[What you will do] The required output is a single number: how many lines of the material contain the string "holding".
☆ ☆ ☆ ☆ ☆
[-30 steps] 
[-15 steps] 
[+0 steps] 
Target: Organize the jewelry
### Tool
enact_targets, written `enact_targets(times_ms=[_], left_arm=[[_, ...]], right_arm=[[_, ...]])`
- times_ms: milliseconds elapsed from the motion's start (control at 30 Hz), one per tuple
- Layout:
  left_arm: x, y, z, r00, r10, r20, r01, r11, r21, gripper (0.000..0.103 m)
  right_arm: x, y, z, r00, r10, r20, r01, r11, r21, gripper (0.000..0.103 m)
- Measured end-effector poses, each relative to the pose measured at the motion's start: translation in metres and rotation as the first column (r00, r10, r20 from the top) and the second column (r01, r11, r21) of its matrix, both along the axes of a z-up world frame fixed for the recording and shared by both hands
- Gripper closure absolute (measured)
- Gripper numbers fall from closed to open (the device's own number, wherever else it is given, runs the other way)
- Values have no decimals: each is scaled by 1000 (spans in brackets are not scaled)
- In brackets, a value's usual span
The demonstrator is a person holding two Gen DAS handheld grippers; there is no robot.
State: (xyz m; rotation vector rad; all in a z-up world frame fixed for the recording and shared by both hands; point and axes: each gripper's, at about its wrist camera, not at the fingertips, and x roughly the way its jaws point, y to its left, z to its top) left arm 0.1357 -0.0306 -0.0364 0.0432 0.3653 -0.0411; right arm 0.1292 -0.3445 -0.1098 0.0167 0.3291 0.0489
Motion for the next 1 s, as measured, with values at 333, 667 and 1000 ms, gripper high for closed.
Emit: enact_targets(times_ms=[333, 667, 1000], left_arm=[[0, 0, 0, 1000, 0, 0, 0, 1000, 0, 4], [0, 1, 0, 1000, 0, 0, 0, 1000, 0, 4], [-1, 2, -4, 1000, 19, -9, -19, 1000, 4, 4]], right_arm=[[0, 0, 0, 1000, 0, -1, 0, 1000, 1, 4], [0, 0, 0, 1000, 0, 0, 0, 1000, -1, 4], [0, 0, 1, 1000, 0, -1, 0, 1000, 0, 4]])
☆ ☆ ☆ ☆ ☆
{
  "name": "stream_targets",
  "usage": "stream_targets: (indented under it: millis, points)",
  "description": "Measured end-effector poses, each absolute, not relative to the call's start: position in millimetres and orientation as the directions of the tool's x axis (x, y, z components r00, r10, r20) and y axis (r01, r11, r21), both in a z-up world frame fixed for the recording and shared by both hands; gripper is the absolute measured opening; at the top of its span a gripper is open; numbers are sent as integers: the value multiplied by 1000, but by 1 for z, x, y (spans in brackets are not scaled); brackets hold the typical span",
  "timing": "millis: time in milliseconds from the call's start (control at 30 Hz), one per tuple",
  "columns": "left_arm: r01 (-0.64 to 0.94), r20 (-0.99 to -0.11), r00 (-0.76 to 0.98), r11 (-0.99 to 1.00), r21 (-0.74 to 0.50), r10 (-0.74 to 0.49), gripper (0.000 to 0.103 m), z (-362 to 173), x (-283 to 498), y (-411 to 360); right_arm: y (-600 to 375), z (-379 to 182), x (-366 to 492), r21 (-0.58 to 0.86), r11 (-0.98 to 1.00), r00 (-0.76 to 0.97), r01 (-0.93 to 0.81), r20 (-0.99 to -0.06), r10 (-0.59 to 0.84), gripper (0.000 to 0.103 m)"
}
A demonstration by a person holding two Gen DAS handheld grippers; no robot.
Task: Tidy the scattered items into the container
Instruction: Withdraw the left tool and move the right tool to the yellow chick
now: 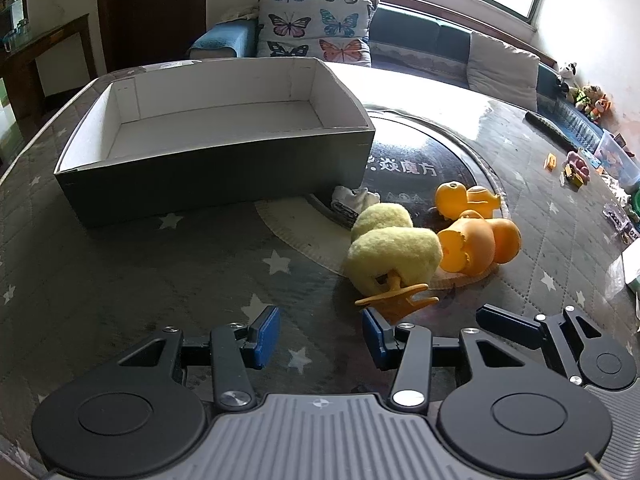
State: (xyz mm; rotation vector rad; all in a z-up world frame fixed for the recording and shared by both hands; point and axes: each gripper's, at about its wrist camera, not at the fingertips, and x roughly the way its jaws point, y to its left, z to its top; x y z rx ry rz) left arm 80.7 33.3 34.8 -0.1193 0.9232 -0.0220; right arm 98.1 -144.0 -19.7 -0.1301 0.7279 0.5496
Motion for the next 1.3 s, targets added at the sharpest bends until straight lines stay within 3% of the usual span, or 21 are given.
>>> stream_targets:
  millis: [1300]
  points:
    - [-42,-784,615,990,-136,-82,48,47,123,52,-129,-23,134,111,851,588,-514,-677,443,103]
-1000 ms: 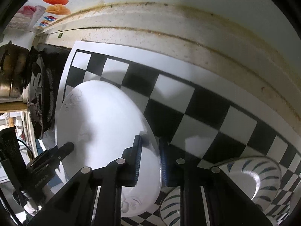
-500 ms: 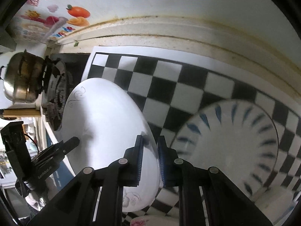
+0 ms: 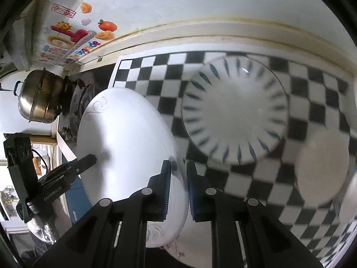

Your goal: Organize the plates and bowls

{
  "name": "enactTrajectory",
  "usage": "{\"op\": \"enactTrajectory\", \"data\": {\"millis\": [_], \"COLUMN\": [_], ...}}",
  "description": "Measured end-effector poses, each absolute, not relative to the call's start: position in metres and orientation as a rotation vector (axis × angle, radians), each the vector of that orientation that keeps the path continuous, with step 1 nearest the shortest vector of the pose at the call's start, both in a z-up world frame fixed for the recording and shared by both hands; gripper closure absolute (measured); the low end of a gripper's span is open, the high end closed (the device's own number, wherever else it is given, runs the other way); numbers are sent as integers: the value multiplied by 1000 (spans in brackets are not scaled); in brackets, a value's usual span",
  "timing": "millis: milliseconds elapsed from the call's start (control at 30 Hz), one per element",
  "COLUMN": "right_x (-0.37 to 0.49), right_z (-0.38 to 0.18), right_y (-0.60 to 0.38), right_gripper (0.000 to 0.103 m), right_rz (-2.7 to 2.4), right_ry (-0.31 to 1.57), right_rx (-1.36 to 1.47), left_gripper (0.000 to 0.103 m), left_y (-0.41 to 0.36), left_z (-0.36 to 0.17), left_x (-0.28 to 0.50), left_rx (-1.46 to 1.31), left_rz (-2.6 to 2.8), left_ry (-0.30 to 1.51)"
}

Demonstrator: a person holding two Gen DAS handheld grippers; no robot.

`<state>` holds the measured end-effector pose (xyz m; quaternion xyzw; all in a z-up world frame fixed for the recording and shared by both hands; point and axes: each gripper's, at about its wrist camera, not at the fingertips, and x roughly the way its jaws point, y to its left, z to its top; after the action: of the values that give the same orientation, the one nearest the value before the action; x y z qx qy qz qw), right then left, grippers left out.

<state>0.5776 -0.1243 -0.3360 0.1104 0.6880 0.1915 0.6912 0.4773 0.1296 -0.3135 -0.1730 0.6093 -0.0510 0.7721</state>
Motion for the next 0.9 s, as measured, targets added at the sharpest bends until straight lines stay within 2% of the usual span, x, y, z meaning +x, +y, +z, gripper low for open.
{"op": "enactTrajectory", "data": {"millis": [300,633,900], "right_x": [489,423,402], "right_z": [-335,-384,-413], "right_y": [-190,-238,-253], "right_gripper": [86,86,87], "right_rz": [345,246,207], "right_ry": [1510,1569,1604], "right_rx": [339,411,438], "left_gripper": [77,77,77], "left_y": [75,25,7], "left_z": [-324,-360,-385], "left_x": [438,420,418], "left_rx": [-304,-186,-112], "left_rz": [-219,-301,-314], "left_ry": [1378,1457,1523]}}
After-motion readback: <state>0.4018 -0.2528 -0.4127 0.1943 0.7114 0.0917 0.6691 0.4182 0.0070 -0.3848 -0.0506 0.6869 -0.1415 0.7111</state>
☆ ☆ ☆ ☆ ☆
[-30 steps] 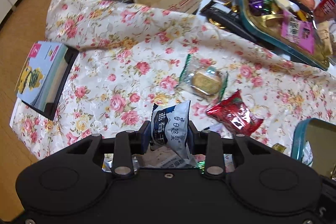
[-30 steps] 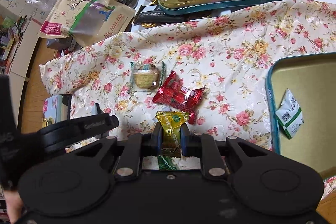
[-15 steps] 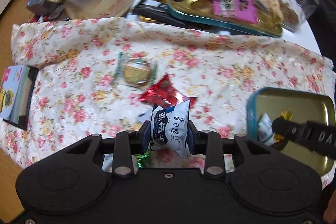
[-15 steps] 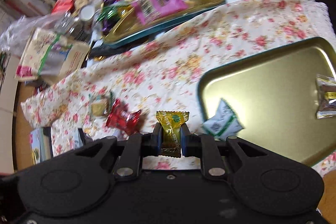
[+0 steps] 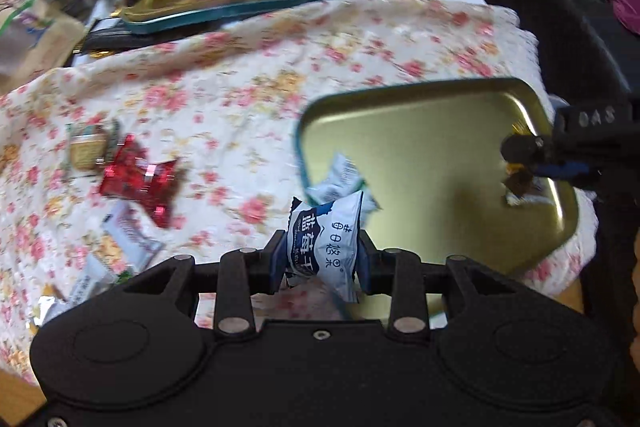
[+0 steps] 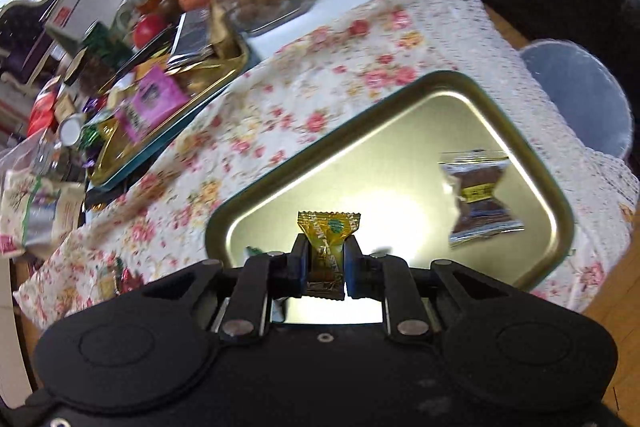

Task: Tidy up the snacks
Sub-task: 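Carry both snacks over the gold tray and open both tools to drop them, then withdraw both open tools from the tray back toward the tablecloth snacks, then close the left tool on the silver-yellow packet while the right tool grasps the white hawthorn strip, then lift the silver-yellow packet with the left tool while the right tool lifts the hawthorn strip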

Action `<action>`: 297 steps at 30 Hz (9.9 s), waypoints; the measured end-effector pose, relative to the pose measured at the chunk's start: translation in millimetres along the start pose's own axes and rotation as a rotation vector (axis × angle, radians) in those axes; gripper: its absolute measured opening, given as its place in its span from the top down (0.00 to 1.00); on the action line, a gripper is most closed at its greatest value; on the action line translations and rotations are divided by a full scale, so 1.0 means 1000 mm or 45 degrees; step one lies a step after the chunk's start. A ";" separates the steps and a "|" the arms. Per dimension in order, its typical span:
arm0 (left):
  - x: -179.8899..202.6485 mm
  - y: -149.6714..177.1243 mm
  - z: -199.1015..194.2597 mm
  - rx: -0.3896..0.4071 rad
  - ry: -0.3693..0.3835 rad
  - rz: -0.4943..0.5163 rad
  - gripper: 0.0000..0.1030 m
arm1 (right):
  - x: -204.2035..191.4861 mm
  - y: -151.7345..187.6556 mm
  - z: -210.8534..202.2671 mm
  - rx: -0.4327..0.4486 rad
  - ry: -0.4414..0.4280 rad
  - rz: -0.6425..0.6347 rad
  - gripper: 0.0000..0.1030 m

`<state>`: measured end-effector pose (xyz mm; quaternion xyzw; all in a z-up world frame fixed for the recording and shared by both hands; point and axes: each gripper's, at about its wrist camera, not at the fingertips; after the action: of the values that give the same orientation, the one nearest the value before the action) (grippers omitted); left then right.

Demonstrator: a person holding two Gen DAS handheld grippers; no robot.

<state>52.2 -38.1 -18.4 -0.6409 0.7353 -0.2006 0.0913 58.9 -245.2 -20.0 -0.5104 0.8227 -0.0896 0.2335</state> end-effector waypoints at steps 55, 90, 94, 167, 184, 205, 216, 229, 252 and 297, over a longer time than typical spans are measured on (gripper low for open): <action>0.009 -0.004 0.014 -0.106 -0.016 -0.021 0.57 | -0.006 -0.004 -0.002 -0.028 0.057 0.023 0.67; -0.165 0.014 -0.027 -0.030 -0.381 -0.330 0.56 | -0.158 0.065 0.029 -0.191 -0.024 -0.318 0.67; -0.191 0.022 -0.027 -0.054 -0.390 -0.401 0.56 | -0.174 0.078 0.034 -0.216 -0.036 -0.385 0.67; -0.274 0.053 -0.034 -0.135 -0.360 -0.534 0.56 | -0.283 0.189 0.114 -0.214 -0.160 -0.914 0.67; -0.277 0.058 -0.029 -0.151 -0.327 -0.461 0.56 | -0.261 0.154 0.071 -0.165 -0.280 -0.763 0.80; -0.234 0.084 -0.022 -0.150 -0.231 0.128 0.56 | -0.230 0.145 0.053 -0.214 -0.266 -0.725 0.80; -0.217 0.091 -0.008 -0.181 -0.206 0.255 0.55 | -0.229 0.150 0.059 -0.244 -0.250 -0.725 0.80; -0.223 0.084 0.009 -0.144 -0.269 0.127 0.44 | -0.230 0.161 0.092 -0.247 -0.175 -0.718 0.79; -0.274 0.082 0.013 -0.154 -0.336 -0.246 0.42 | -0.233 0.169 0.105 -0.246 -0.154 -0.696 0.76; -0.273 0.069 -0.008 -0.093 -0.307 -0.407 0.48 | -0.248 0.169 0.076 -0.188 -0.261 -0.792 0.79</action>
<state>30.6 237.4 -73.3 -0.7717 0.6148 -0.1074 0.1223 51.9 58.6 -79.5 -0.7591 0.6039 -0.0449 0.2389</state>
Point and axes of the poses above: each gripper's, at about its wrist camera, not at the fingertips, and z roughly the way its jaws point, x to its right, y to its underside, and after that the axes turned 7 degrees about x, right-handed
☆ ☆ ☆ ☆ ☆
[Solution for this task] 4